Task directions: Copy each line containing the word "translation" from the records that follow, please.
Start of Block
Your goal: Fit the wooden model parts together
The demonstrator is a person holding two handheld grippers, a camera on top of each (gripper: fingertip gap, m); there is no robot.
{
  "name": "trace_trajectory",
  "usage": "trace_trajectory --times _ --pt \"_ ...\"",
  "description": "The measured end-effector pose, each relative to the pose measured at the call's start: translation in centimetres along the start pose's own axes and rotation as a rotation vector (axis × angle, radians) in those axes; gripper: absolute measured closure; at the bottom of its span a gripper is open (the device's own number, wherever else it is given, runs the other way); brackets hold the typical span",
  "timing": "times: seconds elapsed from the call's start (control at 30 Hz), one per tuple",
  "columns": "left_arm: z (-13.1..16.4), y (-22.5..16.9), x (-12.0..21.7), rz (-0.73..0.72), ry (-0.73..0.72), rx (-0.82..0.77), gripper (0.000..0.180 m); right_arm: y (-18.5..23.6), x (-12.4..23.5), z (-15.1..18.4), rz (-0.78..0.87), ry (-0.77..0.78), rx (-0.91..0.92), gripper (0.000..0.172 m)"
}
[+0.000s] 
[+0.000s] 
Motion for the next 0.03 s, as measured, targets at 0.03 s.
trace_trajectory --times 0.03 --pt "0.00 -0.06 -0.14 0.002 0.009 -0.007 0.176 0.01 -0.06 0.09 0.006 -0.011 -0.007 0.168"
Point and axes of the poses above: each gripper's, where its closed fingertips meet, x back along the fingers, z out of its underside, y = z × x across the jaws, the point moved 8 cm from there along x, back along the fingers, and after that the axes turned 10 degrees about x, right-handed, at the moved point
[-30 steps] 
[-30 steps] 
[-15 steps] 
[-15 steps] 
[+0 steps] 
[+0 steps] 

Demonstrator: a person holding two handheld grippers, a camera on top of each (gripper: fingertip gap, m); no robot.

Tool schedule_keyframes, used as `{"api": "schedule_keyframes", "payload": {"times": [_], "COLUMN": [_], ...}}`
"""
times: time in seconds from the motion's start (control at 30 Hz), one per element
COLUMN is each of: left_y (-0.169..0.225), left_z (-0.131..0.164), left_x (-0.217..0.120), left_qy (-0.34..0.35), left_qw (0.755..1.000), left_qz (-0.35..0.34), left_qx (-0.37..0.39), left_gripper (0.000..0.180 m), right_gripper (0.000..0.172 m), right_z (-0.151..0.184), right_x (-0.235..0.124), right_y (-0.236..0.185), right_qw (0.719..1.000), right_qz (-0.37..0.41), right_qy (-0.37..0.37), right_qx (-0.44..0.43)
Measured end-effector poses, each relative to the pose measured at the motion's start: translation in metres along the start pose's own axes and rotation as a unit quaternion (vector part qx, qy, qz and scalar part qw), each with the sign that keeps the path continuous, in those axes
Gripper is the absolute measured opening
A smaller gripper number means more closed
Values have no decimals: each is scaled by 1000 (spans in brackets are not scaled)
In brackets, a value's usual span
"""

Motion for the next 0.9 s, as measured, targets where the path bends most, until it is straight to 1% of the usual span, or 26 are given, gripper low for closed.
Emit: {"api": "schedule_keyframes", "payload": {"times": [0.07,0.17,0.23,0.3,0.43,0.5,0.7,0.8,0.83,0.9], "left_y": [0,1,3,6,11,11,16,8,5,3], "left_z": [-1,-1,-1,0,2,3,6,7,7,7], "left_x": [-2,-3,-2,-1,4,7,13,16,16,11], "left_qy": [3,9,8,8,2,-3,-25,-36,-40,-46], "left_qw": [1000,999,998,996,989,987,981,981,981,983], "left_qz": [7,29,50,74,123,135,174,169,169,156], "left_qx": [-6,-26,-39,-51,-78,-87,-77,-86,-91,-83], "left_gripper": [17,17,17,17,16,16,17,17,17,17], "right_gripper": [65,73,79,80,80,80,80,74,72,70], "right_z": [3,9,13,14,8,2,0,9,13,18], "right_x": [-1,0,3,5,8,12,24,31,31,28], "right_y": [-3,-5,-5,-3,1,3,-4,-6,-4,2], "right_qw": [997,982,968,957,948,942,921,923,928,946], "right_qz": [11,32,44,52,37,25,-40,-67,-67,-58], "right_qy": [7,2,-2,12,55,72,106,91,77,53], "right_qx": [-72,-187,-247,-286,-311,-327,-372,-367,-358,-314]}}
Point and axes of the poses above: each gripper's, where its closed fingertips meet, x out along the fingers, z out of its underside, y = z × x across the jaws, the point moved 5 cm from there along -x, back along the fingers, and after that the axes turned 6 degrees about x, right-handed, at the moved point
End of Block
Output for this task:
  "description": "The measured end-effector pose, each relative to the pose measured at the call's start: translation in centimetres along the start pose's own axes and rotation as a rotation vector (axis × angle, radians) in those axes; gripper: absolute measured closure; at the bottom of its span a gripper is open (the device's own number, wherever else it is given, runs the other way); brackets hold the typical span",
Measured end-effector poses, each relative to the pose measured at the motion's start: translation in metres along the start pose's own axes and rotation as a unit quaternion (vector part qx, qy, qz and scalar part qw), each with the sign that keeps the path continuous, in those axes

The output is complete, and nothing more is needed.